Third: To have such deed held to be a mortgage, and the equity of redemption liable to the plaintiff’s deft.
Fourth: To have such deed declared void for the reason that the acknowledgment thereto was taken by J. E. Poling, who was a stockholder, manager, and officer of the Hendricks Company (Limited), the grantee therein.
In so far as the first ground is concerned, the remedy is barred by limitation, as the suit was not instituted until more than a year after the deed was executed, and admitted to record. Section 2, chapter 74, Code.
In so far as the fourth ground is concerned, the plaintiff being a simple contract creditor without lien or claim by judgment, purchase or otherwise, has no equitable right to attack
In so far as the third ground is concerned, the equity of redemption is not shown to be of any value, and there is no offer made to pay off and satisfy the prior debts secured by such deed treated as a mortgage. A court of equity may sell the equity of redemption subject to the prior mortgage. Wise v. Taylor, 44 W. Va. 492. But if such equity of redemption is worthless, owing to the property being mortgaged to its full value, there is nothing for the court to sell, and equity never does a useless thing. The party complaining may redeem the property from the prior incumbrance and thus secure a sale thereof, otherwise he can have no relief because equity has none to give. Equity cannot make something out of nothing, and always declines such undertaking. Johnson v. Riley, cited.
In so far as the second ground of relief is concerned, plaintiff appeared to have wholly failed in his proof. At least the circuit court has so found, and the record discloses nothing that would justify this Court in holding such finding as contrary to the decided weight of the evidence. Weaver v. Akin, 48 W. Va. 456, (37 S. E. 600).
The deed undoubtedly gave a preference to the Hendricks Company (Limited) and secured its debt to the exclusion of the debt of plaintiffs and others, and thus operated to hinder, delay and prevent them from collecting their debts. For this reason as a preference it could have been held as a transfer for the benefit of all creditors had the suit been instituted in time. The limitation provided in the statute having rendered the preference absolute and unassailable, it cannot now be disturbed, although the effect of it is to hinder, delay and prevent other creditors from collecting their debts. Smith v. Smith, 48 W. Va. 51, (35 S. E. 876); Carr v. Summerfield, 47 W. Va. 155, (34 S. E. 804); Harden v. Wagner, 22 W. Va. 356.

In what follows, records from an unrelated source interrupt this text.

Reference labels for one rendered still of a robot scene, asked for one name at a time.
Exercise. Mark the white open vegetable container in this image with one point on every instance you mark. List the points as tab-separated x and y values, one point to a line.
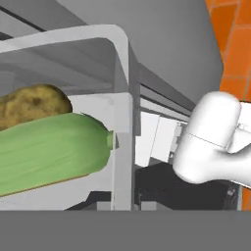
121	65

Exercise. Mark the green corn in husk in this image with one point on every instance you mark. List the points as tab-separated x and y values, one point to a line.
52	148

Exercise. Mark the brown potato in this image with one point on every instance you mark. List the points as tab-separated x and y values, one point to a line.
31	104

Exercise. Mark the white rounded object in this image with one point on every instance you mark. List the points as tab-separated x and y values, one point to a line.
209	140

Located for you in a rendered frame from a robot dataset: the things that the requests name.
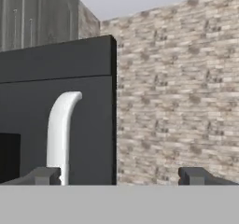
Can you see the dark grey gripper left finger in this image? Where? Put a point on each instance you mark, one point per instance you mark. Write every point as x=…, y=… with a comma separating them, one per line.
x=42, y=176

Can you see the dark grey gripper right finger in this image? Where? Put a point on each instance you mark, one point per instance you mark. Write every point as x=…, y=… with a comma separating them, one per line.
x=194, y=176

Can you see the grey wooden wall cupboards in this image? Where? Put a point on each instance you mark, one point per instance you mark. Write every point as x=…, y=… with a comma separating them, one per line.
x=37, y=16

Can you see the black microwave door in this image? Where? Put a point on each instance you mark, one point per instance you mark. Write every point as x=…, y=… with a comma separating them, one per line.
x=90, y=115

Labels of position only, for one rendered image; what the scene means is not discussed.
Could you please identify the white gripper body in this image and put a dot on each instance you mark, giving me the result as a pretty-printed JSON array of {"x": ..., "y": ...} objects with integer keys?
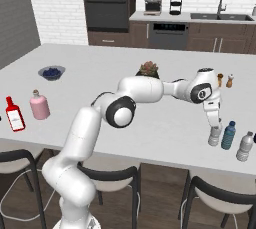
[{"x": 213, "y": 117}]

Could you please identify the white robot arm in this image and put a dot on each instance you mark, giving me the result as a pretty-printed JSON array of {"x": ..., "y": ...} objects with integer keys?
[{"x": 80, "y": 139}]

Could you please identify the small clear plastic bottle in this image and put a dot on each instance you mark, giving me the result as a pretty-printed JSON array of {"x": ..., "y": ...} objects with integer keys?
[{"x": 214, "y": 137}]

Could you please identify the blue plastic bottle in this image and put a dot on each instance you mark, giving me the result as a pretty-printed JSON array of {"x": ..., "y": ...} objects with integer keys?
[{"x": 228, "y": 137}]

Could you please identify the brown pepper shaker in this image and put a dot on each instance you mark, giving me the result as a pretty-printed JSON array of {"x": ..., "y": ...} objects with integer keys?
[{"x": 220, "y": 80}]

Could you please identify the brown salt shaker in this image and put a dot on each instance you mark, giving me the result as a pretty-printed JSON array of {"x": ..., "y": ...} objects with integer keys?
[{"x": 229, "y": 82}]

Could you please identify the large clear plastic bottle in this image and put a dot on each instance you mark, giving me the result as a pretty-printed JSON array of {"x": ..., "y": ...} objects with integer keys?
[{"x": 245, "y": 147}]

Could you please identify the dark bottle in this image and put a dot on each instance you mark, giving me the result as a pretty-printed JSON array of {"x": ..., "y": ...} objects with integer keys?
[{"x": 254, "y": 138}]

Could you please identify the brown base cupboard run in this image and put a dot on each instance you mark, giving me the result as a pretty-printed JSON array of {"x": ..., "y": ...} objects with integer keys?
[{"x": 220, "y": 38}]

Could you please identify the potted succulent plant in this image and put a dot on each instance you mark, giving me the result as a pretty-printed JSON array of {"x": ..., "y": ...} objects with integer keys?
[{"x": 148, "y": 69}]

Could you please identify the black dishwasher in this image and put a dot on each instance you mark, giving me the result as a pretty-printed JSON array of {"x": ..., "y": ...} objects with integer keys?
[{"x": 168, "y": 36}]

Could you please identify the dark sink basin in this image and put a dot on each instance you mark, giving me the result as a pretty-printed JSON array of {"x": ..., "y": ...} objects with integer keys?
[{"x": 220, "y": 17}]

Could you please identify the silver tap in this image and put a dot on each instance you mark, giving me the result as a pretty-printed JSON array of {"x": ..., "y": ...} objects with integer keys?
[{"x": 221, "y": 3}]

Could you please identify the silver coffee machine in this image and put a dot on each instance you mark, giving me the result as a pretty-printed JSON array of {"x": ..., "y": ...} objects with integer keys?
[{"x": 153, "y": 3}]

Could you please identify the bowl of blueberries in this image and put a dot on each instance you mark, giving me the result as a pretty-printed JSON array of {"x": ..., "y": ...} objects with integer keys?
[{"x": 51, "y": 72}]

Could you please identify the pink glass bottle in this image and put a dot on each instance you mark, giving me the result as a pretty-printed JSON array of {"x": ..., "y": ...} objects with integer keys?
[{"x": 40, "y": 107}]

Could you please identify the red glass bottle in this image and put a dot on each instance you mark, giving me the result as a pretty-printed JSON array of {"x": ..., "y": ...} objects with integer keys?
[{"x": 14, "y": 116}]

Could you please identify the black wall oven stack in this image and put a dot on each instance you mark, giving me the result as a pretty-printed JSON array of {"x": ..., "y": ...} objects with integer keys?
[{"x": 106, "y": 9}]

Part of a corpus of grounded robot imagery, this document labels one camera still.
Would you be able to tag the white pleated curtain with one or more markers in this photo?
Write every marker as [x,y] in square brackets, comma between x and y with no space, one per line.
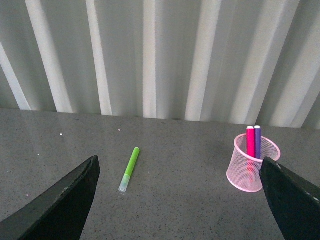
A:
[253,62]

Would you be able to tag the pink marker pen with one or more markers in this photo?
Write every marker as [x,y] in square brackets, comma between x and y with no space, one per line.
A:
[250,150]

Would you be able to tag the pink mesh cup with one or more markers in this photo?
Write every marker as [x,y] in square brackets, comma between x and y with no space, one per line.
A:
[244,171]

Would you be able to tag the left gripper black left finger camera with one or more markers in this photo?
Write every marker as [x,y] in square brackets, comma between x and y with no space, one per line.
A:
[61,212]

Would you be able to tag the green marker pen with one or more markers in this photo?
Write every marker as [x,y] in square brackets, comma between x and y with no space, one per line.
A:
[129,170]

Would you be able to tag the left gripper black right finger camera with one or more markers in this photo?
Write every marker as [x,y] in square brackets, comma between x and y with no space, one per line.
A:
[294,201]

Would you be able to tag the purple marker pen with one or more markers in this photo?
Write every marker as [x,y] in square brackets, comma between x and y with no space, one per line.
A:
[257,138]

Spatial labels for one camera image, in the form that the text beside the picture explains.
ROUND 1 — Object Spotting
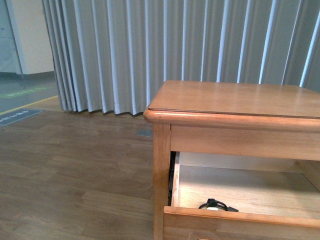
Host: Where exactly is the wooden drawer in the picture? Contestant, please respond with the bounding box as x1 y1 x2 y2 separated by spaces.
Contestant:
163 152 320 240

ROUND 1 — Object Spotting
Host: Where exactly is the white charger block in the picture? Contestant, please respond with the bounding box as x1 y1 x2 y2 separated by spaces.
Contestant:
206 206 219 211

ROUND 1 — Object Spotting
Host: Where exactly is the light wooden nightstand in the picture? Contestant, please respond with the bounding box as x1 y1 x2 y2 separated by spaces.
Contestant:
143 80 320 240

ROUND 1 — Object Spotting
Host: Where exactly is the grey pleated curtain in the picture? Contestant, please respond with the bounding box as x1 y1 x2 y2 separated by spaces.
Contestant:
42 0 320 114

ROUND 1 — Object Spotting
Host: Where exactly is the metal floor outlet cover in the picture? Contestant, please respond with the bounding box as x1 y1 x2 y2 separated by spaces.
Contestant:
136 129 153 137

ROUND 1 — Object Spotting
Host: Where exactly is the black charger cable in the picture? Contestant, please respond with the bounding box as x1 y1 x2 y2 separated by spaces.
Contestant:
198 198 239 213

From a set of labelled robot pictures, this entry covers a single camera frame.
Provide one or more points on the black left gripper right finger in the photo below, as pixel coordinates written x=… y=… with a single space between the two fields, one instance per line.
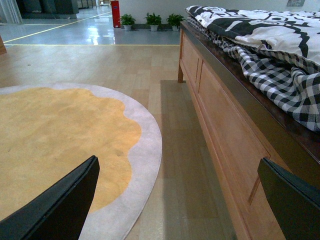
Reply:
x=294 y=202

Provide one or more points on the wooden bed frame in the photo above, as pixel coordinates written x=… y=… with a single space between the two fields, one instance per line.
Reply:
x=241 y=126

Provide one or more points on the potted green plant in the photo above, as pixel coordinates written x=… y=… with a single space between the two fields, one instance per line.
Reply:
x=154 y=21
x=127 y=21
x=174 y=21

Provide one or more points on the round yellow and grey rug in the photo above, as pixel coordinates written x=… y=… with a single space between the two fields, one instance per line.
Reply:
x=46 y=131

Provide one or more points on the middle potted green plant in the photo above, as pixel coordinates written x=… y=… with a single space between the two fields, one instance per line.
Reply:
x=154 y=21

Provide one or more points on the left potted green plant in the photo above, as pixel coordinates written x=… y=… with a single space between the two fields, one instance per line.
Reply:
x=127 y=21

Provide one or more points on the black white checkered blanket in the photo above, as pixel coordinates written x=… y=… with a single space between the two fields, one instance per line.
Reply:
x=293 y=90

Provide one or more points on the right potted green plant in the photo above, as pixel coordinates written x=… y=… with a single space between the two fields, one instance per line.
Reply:
x=174 y=21

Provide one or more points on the red cylindrical bin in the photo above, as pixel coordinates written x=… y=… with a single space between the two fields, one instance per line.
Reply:
x=115 y=13

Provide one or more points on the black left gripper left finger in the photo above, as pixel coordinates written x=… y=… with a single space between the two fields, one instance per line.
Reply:
x=59 y=213

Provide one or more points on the black and white patterned duvet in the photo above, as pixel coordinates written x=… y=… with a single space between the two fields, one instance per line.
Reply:
x=296 y=33

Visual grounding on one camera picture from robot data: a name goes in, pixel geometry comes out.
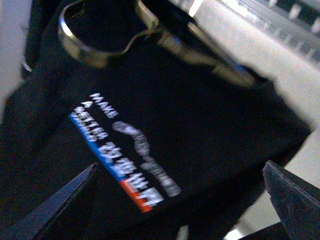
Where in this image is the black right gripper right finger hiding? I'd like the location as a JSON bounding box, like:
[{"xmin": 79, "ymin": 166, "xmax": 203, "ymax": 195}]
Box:
[{"xmin": 263, "ymin": 160, "xmax": 320, "ymax": 240}]

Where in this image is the black printed t-shirt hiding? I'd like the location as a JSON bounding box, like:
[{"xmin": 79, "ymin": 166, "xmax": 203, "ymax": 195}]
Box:
[{"xmin": 0, "ymin": 0, "xmax": 312, "ymax": 240}]

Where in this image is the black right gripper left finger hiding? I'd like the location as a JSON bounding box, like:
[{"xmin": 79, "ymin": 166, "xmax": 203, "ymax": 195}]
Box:
[{"xmin": 0, "ymin": 162, "xmax": 98, "ymax": 240}]

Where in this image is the silver metal clothes hanger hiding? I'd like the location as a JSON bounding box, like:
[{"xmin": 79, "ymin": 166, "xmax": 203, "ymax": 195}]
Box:
[{"xmin": 58, "ymin": 0, "xmax": 258, "ymax": 88}]

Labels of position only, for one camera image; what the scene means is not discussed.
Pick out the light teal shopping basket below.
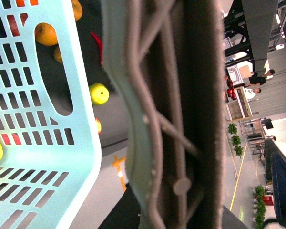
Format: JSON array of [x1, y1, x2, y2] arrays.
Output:
[[0, 0, 102, 229]]

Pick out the green apple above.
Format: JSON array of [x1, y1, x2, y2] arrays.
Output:
[[89, 83, 110, 105]]

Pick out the wooden fruit crate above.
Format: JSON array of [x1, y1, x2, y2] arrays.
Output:
[[225, 87, 253, 122]]

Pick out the person in black shirt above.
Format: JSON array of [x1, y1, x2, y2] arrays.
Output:
[[244, 69, 275, 88]]

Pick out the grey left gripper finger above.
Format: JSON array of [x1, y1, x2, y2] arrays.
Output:
[[126, 0, 226, 229]]

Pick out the red chili pepper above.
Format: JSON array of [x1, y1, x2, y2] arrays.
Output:
[[90, 32, 103, 66]]

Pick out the yellow apple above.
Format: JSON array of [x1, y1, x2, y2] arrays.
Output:
[[34, 22, 58, 46]]

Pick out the person in white shirt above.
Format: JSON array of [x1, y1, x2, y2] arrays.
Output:
[[244, 88, 262, 101]]

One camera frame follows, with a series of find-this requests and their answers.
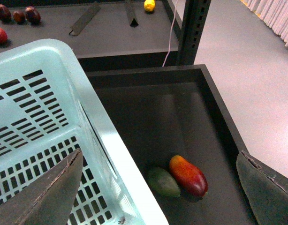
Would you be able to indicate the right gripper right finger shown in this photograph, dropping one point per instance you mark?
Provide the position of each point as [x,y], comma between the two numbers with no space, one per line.
[266,190]

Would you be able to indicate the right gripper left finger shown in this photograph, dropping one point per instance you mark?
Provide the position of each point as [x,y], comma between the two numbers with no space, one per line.
[49,199]

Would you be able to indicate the light green plastic basket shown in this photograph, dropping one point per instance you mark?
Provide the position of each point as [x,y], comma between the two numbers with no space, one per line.
[48,109]

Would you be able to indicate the red yellow apple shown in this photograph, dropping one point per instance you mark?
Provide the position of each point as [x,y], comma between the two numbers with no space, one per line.
[3,36]

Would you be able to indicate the dark apple right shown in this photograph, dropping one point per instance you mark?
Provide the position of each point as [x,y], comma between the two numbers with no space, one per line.
[32,15]

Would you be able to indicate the small dark apple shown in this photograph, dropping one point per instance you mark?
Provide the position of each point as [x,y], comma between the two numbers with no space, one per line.
[19,16]

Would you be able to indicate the dark apple back centre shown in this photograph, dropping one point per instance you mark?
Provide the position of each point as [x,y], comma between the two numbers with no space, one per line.
[5,14]

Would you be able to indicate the red mango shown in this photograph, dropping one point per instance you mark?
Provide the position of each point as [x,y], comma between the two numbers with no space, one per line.
[188,176]

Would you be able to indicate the green mango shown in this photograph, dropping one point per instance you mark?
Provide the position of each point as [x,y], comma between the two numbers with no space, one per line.
[162,182]

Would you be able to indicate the black lower shelf tray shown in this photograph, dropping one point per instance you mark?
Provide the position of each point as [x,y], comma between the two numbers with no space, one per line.
[167,111]

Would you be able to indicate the black shelf tray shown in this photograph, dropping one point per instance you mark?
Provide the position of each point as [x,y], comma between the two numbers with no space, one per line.
[108,41]
[167,111]

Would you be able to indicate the black divider left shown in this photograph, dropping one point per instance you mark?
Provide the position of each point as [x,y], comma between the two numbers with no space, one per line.
[84,20]

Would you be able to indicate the black divider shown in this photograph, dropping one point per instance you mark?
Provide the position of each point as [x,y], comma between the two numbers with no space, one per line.
[84,20]
[130,13]

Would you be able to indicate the black upper shelf tray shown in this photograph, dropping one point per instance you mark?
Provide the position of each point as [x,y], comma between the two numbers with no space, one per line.
[108,41]

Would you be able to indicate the white vertical blinds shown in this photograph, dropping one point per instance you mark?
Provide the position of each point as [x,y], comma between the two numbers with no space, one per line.
[274,13]

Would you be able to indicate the black divider right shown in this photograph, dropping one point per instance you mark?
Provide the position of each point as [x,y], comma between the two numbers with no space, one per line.
[130,13]

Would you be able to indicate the yellow lemon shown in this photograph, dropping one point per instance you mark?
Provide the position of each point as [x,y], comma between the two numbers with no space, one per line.
[149,5]

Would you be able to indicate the black rack post corner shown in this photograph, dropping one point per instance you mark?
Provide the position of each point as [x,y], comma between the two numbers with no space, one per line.
[194,17]

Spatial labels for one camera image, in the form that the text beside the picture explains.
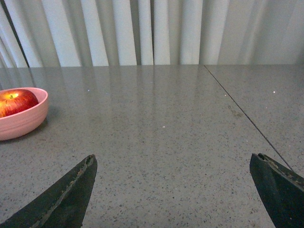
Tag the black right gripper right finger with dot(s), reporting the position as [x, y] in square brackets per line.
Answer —
[280, 189]

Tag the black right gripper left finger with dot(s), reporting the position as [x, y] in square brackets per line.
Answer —
[62, 205]

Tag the red apple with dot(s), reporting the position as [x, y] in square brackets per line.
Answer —
[14, 101]

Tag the pink plastic bowl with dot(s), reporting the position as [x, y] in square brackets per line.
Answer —
[20, 124]

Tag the white pleated curtain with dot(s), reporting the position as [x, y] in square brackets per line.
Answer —
[73, 33]

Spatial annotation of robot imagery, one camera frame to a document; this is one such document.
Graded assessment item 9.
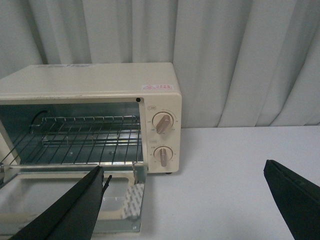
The cream Toshiba toaster oven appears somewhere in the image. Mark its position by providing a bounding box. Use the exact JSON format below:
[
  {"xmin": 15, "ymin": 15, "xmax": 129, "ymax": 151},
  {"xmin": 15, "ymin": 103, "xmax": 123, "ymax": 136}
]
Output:
[{"xmin": 0, "ymin": 62, "xmax": 182, "ymax": 173}]

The cream glass oven door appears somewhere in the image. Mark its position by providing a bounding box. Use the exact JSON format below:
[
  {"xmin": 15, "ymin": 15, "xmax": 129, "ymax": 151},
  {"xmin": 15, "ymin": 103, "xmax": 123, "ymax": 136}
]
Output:
[{"xmin": 0, "ymin": 166, "xmax": 146, "ymax": 239}]

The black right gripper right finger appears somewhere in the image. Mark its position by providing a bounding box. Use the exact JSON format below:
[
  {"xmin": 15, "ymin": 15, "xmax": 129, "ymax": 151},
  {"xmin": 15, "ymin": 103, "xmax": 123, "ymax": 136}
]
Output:
[{"xmin": 263, "ymin": 159, "xmax": 320, "ymax": 240}]

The white pleated curtain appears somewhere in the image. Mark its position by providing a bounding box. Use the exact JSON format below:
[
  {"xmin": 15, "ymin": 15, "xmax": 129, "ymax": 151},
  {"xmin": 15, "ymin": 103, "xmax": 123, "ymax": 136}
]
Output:
[{"xmin": 0, "ymin": 0, "xmax": 320, "ymax": 128}]

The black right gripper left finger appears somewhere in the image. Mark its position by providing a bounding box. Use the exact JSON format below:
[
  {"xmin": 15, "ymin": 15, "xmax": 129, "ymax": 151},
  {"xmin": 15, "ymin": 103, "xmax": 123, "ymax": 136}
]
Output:
[{"xmin": 10, "ymin": 166, "xmax": 112, "ymax": 240}]

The lower beige timer knob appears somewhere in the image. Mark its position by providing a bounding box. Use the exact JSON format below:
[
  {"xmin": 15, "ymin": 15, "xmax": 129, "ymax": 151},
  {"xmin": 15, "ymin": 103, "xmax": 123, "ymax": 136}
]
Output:
[{"xmin": 153, "ymin": 146, "xmax": 173, "ymax": 167}]

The upper beige temperature knob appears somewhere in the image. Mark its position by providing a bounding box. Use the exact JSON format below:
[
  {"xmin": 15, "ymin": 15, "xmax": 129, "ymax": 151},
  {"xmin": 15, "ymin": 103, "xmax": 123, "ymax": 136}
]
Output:
[{"xmin": 152, "ymin": 111, "xmax": 174, "ymax": 135}]

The red white warning sticker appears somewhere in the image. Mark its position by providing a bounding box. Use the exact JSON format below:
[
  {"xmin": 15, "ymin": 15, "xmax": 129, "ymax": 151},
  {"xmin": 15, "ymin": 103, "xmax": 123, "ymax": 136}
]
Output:
[{"xmin": 141, "ymin": 84, "xmax": 175, "ymax": 91}]

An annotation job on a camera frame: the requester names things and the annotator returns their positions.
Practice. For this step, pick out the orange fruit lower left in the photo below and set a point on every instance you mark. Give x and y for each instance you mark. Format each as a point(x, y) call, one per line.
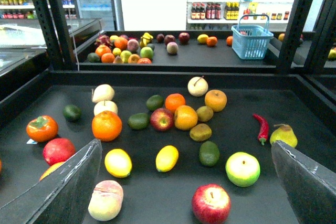
point(51, 169)

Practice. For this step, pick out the brown kiwi front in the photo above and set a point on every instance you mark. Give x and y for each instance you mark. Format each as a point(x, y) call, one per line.
point(200, 132)

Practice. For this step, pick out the dark green lime left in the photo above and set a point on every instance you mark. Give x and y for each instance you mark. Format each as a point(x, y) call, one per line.
point(72, 113)

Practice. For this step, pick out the white pear left lower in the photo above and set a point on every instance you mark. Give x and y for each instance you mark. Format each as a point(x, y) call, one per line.
point(105, 106)

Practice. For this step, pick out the black shelf upright post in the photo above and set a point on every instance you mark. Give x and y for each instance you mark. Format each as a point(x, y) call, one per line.
point(51, 17)

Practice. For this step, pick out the orange persimmon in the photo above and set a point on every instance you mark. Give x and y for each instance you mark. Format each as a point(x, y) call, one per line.
point(42, 129)

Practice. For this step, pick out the white round pear back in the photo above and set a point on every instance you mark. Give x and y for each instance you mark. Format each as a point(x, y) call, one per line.
point(197, 86)

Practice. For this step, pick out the yellow green pear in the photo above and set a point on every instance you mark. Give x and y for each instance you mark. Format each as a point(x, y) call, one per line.
point(285, 133)

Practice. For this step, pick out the black fruit shelf tray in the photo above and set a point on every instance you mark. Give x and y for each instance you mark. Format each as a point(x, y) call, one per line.
point(166, 197)

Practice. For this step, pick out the white pear left upper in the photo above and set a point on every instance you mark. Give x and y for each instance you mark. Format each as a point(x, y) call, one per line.
point(103, 92)

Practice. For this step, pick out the pale peach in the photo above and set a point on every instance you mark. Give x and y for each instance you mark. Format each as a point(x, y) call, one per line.
point(106, 200)

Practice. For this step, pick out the yellow lemon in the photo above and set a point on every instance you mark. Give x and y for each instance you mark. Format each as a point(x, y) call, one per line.
point(202, 39)
point(166, 158)
point(118, 163)

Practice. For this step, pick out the green apple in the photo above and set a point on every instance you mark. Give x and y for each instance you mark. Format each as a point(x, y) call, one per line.
point(242, 169)
point(147, 52)

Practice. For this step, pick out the blue basket far shelf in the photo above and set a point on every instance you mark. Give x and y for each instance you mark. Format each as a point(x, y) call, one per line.
point(250, 42)

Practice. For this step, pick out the far orange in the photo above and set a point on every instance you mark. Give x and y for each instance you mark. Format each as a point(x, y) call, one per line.
point(211, 41)

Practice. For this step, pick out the red pomegranate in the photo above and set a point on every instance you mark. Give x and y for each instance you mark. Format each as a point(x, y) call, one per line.
point(58, 150)

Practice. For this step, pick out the far green apple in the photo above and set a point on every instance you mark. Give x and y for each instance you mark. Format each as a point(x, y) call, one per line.
point(147, 52)

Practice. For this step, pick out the green avocado centre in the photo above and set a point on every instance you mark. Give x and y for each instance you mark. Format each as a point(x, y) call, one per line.
point(139, 121)

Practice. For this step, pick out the glass freezer cabinet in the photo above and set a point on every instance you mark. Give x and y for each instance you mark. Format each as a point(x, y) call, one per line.
point(22, 38)

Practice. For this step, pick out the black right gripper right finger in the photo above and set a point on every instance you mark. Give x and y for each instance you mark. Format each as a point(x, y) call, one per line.
point(310, 187)

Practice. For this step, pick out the far red apple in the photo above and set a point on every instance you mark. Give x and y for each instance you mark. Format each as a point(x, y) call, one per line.
point(184, 38)

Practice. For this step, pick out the large orange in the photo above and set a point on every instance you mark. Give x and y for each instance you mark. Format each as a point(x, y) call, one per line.
point(106, 126)

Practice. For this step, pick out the black right shelf post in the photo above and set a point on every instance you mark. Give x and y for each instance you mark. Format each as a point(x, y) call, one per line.
point(322, 41)

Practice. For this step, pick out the dark green avocado front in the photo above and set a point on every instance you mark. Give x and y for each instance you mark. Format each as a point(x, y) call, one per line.
point(209, 154)

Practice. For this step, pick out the far yellow bananas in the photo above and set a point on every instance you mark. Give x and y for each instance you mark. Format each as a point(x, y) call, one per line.
point(145, 39)

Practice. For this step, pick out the black far shelf tray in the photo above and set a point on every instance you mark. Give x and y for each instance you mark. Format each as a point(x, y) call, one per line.
point(193, 57)

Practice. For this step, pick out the red chili pepper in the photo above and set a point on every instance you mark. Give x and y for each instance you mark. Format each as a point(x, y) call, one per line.
point(264, 129)

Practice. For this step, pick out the small orange tangerine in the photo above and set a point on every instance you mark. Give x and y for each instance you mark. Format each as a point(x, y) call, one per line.
point(173, 101)

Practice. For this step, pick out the orange citrus centre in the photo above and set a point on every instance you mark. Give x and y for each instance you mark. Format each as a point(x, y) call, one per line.
point(185, 118)

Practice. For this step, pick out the far dragon fruit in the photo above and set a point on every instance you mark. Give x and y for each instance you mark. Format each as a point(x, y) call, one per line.
point(103, 40)

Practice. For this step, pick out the brown kiwi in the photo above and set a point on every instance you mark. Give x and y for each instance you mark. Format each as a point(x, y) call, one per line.
point(200, 132)
point(204, 113)

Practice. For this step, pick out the far peach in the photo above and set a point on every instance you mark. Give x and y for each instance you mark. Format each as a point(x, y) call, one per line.
point(172, 48)

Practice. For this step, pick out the brown kiwi back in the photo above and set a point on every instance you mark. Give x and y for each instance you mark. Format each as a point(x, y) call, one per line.
point(204, 113)

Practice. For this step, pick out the red apple front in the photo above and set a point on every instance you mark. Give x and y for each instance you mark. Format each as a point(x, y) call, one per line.
point(211, 204)

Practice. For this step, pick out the red yellow apple centre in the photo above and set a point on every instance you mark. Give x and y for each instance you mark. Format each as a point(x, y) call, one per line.
point(162, 119)

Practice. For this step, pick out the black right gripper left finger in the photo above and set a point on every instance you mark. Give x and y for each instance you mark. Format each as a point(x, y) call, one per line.
point(61, 197)

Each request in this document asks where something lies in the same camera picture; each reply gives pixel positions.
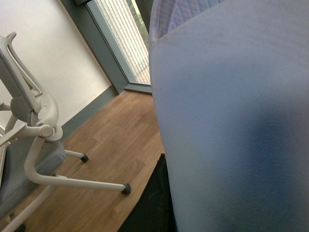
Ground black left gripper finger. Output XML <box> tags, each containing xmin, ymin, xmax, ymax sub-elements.
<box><xmin>119</xmin><ymin>153</ymin><xmax>175</xmax><ymax>232</ymax></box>

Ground light blue slipper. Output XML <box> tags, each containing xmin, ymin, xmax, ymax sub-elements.
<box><xmin>149</xmin><ymin>0</ymin><xmax>309</xmax><ymax>232</ymax></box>

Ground grey office chair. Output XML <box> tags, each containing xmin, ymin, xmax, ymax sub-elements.
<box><xmin>0</xmin><ymin>32</ymin><xmax>131</xmax><ymax>232</ymax></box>

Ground dark window frame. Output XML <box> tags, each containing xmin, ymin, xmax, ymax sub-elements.
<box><xmin>61</xmin><ymin>0</ymin><xmax>152</xmax><ymax>94</ymax></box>

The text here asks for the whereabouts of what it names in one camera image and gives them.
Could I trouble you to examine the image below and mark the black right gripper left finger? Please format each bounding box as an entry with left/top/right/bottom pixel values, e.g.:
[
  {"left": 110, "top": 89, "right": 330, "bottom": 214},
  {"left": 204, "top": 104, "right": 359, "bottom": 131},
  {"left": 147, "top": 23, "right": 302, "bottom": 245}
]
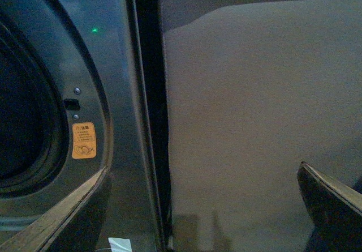
[{"left": 1, "top": 167, "right": 109, "bottom": 251}]

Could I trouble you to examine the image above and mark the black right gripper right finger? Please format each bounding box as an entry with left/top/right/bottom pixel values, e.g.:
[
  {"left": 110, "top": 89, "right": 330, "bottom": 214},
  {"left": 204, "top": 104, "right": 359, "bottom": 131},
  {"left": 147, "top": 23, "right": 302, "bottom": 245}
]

Any creditor has the right to secure, his debt in exclusion of the debts of other creditors provided the statute does not interfere with his preference, thus gained. If suit had .been brought in time, the statute would have avoided his preference, otherwise it does not disturb it, although he gets all and other creditors get nothing. Thus equity upholds the diligent. 3 Am. & En. En. Law (2 Ed.) 71.
The plaintiff failing to sustain his bills, the answers praying affirmative relief as between the defendants, goes with them as no relief can be administered between defendants when the bills are dismissed for want of equity, in the absence of statutory provision to the contrary. 5 Ency. Plead. & Prac. 664.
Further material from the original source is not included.